A fundamental factor underlying the relationships between ASD and the gut is the increased permeability of the intestinal tract of ASD individuals, referred to as a “leaky gut” (Quigley, 2016). Previous studies have demonstrated that ASD animals present defects in the GI barrier, resulting in the entry of the toxins and bacterial products into the bloodstream, which influence brain function (Onore et al., 2012; Hsiao et al., 2013). For example, lipopolysaccharide (LPS), components of the cell wall of gram-negative bacteria, is increased in the serum of ASD compared with healthy individuals and is associated with impaired social behavioral scores (Emanuele et al., 2010). Fiorentino et al., found that the integrity of both the gut barrier and the BBB were impaired in ASD individuals, as evidenced by increased levels of claudin (CLDN)-5, CLDN-12, CLDN-3, and MMP-9 in the ASD brain and decreased levels of intestinal tight junction components (CLDN-1, OCLN, TRIC) in ASD individuals compared with controls. (Fiorentino et al., 2016). Intestinal permeability, measured by the lactulose: mannitol test, has been shown to be increased in autistic children compared with healthy controls (de Magistris et al., 2010). Furthermore, germ-free (GF) mice display increased BBB permeability.

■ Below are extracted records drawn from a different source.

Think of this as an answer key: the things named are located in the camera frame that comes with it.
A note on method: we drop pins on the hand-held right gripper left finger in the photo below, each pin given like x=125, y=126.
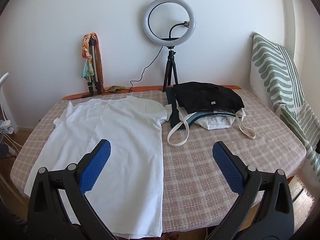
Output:
x=96, y=165

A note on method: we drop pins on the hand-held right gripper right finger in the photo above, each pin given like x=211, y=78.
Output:
x=228, y=166

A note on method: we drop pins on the white t-shirt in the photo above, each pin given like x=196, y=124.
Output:
x=112, y=130

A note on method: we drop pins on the pink checked tablecloth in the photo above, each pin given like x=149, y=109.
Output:
x=200, y=175

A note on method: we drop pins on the white tote bag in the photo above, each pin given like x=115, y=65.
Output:
x=215, y=122

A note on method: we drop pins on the dark green cloth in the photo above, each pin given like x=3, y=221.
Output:
x=175, y=115

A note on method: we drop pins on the black garment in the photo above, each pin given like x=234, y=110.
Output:
x=205, y=95

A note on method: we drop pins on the yellow patterned cloth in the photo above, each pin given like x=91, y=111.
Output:
x=116, y=88

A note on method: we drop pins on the folded tripod with scarf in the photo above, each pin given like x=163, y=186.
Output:
x=87, y=70

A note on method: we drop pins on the green striped white pillow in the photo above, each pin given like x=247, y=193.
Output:
x=275, y=80

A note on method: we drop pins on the silver folded tripod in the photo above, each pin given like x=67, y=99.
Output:
x=93, y=55

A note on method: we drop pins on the white desk lamp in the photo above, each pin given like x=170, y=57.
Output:
x=3, y=77

Bacterial products (e.g., acetate and propionate) can enhance the integrity of the BBB (Braniste et al., 2014).

Gut Microbiota-Mediated Metabolites

Gut microbiota-mediated metabolites, such as short-chain fatty acids (SCFAs), phenol compounds, and free amino acids (FAA), affect ASD-like behaviors through the vagal pathways (Shimmura et al., 2011; Macfabe, 2012; Persico and Napolioni, 2013; Forsythe et al., 2014).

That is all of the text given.